* [PROMPT]:
Only some lines are wanted. Transcribe, exactly, the lines below from the line with "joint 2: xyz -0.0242" up to and including the line with "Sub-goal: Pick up".

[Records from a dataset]
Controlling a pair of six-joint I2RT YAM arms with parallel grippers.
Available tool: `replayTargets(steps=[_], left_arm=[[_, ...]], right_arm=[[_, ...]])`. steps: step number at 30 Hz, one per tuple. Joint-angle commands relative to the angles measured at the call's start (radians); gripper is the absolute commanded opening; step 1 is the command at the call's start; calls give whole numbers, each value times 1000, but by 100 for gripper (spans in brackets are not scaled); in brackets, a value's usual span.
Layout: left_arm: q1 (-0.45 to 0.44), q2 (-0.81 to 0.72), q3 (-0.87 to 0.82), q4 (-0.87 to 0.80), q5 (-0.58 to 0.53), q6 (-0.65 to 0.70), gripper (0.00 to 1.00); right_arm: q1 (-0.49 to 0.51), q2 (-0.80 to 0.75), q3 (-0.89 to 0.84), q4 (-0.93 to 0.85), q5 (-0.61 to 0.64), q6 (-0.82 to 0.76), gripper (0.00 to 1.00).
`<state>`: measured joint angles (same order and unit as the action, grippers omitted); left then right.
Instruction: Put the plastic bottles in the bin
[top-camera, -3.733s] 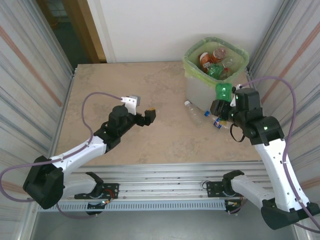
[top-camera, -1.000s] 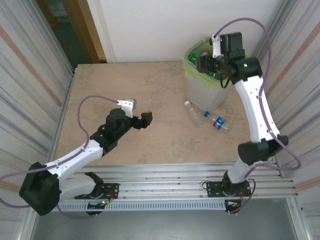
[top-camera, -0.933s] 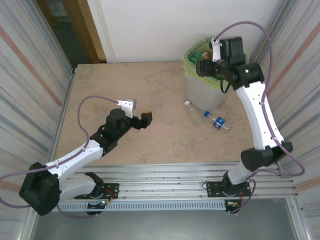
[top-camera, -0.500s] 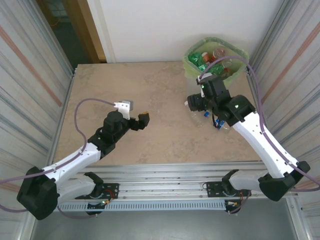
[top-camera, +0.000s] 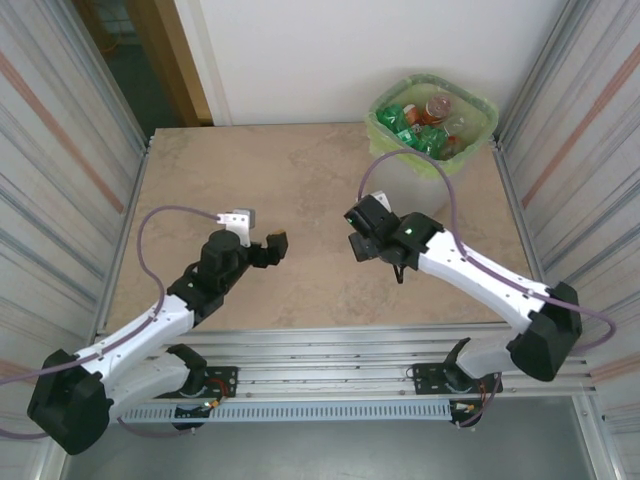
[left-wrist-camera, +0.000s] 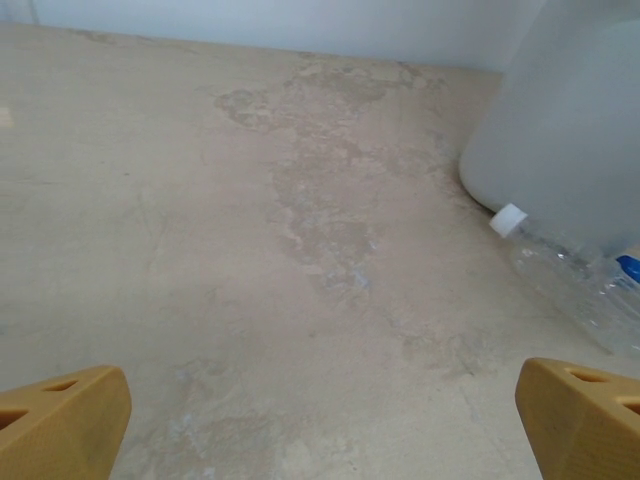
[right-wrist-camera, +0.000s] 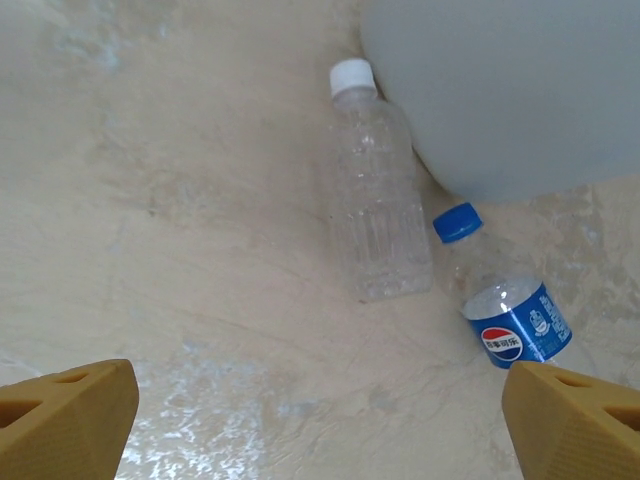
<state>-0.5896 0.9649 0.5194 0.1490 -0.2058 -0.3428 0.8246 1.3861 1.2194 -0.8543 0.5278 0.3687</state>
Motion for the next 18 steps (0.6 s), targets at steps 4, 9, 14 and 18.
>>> replayTargets(steps=[4,9,14,18], left_arm=[[33,-37,-40,-12,-65,-35,99],[49,-48,-60,2,-66,-56,99],[52,-57,-68,8,-69,-65,99],[54,-54,-71,11,-63,-68,99]], right_arm=[[-2,118,-5,42,86,-19,95],[-60,189,-12,89,52,-68,95],[-110,252,-18,159,13,-143,95],[-142,324,10,179,21,-202,93]])
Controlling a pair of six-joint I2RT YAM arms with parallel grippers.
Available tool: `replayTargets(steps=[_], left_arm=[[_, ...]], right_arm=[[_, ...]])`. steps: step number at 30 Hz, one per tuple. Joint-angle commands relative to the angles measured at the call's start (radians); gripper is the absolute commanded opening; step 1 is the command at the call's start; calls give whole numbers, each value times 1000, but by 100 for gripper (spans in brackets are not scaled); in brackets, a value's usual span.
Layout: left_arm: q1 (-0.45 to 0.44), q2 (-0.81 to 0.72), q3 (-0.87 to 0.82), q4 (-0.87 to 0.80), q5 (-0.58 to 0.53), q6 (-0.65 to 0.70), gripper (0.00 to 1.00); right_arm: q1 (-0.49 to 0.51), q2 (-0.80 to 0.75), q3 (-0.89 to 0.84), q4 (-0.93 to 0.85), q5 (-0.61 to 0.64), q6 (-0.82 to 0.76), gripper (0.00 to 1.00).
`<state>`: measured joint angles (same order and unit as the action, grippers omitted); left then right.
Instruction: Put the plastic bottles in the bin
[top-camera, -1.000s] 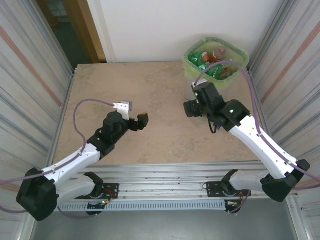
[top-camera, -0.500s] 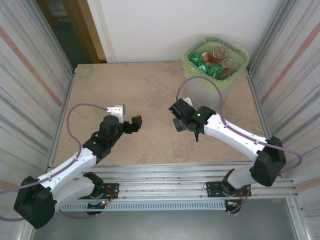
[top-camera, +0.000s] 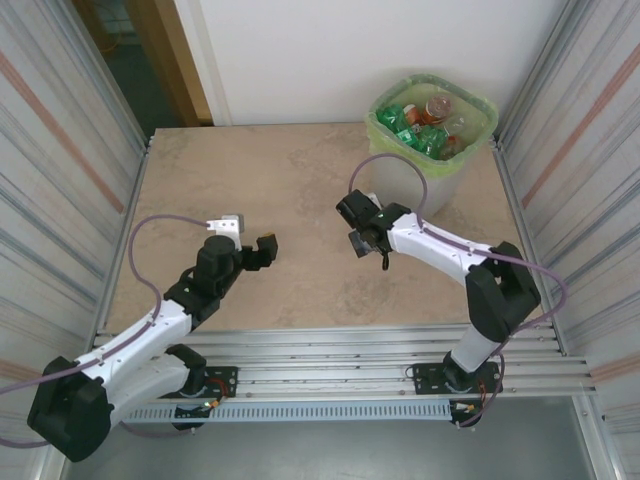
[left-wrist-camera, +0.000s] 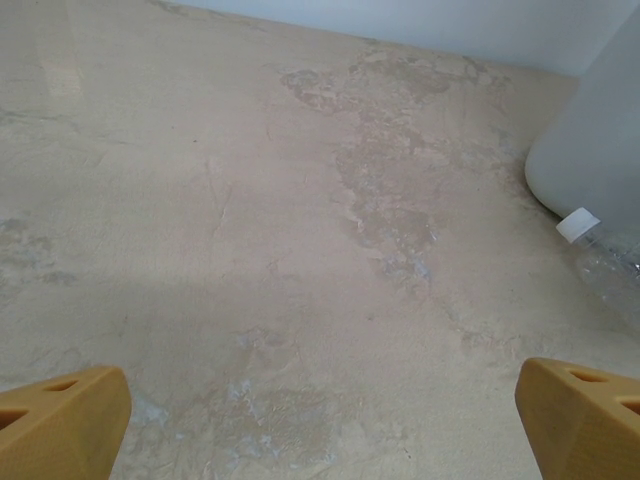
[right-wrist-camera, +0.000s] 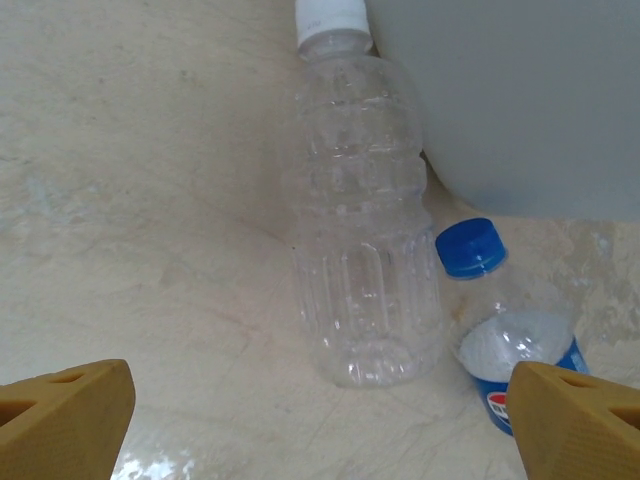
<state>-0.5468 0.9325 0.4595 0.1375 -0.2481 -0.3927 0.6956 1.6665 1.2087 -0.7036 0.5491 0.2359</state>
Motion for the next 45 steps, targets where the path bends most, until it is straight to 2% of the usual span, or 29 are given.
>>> replayTargets(steps=[1,17,28,38,45], left_arm=[[11,-22,-10,22,-20,-21,99],[15,0,-5,33,-13,-29,99],[19,6,-8,35,-11,-29,99],[21,14,-5,42,-2,-33,99],[23,21,-6,45,-5,-34,99]], right_arm=[[-19,63,28,35,4,-84,93],[-101,261,90,131,-30,-202,86],[-111,315,91,144,-103,-191,73],[-35,306,119,96,-94,-147,48],[75,222,176,15,-99,-80,39]])
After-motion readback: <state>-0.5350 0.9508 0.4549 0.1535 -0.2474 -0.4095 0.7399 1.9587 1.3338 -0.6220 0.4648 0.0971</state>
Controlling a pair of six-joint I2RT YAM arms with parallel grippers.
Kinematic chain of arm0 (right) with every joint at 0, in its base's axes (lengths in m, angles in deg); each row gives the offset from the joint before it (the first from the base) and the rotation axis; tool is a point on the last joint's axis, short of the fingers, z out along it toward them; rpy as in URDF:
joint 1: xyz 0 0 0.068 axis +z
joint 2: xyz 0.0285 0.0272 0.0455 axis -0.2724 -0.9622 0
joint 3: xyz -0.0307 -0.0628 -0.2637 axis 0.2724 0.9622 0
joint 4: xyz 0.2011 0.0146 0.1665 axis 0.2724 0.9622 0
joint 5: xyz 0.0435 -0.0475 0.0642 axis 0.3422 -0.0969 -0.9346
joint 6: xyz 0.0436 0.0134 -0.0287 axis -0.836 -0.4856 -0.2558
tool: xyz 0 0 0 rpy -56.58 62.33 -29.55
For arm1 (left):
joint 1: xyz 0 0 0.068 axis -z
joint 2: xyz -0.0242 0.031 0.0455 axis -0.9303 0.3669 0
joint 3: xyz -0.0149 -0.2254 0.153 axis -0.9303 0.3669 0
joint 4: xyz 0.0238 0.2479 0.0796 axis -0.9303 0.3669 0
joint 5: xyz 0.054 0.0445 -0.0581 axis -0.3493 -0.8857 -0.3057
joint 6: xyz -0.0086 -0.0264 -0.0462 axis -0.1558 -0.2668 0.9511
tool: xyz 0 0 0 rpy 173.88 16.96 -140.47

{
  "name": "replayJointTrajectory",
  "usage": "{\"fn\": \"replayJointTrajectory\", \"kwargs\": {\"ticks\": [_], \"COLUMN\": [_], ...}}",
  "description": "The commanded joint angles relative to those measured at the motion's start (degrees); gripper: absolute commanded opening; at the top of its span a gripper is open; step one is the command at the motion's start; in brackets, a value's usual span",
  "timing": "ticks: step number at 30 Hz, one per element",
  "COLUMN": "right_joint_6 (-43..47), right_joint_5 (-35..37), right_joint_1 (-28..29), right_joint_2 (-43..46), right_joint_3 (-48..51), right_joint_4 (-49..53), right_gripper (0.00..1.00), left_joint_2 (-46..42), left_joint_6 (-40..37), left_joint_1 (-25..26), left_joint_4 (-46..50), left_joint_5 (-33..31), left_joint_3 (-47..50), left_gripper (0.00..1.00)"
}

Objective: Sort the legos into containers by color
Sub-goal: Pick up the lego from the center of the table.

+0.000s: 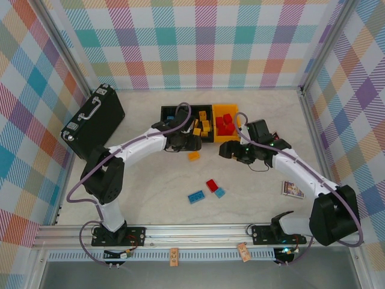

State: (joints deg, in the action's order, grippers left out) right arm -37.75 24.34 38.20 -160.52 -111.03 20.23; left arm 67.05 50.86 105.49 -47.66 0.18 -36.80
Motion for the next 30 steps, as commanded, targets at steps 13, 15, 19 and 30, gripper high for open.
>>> {"fn": "replayJointTrajectory", "kwargs": {"ticks": [13,15,19,30], "right_joint_6": [2.9,3.0,2.9,2.1], "right_joint_5": [-3.0,-2.7,-2.8,-2.8], "right_joint_1": [-0.4,-0.4,-0.4,-0.4], "right_joint_2": [5.2,5.1,5.1,3.6], "right_joint_3": [5.2,5.3,5.7,6.0], "right_joint_4": [0.3,0.4,-0.1,-1.7], "right_gripper": [0.73,0.73,0.73,0.73], "left_joint_2": [6.3,7.3,8.8,9.8], "left_joint_6": [-14.5,-14.6,-15.3,-14.7], "left_joint_1": [0.4,0.5,0.6,3.0], "left_joint_4": [-6.4,-6.6,-6.7,-3.4], "left_joint_5": [3.3,3.2,3.5,2.6], "left_joint_3": [-0.4,-0.9,-1.8,-0.7], "left_gripper": [0.70,0.70,0.70,0.65]}}
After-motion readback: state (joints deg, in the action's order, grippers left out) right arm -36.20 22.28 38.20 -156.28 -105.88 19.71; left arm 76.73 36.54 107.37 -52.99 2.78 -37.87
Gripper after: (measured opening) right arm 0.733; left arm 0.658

* [WRITTEN SOLUTION]:
joint 2: xyz -0.0242 0.031 0.0455 axis -0.9303 0.3669 0
joint 3: xyz -0.0149 -0.2254 0.153 axis -0.9303 0.3669 0
joint 4: xyz 0.0238 0.2479 0.0796 axis -0.9303 0.3669 0
joint 5: xyz 0.054 0.0445 -0.0581 axis -0.3493 -0.8857 -0.3057
joint 6: xyz -0.0086 -0.0264 -0.0462 axis -0.1558 -0.2668 0.9511
tool: xyz 0 0 0 rpy 173.88 16.96 -140.47

{
  "name": "replayJointTrajectory",
  "usage": "{\"fn\": \"replayJointTrajectory\", \"kwargs\": {\"ticks\": [_], \"COLUMN\": [_], ...}}",
  "description": "The commanded joint angles relative to those measured at the motion's start (degrees); gripper: absolute commanded opening; at the top of its span a gripper is open; step one is the command at the motion's start; in brackets, a value's usual span",
  "timing": "ticks: step number at 30 Hz, one per element",
  "COLUMN": "right_joint_6 (-43..47), right_joint_5 (-35..37), right_joint_1 (-28..29), right_joint_2 (-43..46), right_joint_3 (-48..51), right_joint_4 (-49..53), right_gripper (0.00..1.00), left_joint_2 (-46..42), left_joint_6 (-40..37), left_joint_1 (-25..26), left_joint_4 (-46..50), left_joint_5 (-33..31), left_joint_3 (-47..50), left_gripper (0.00..1.00)"
}

Objective: Sort the legos into containers by color
Sub-goal: Pick up the lego from the center of the table.

What came before makes up the full response.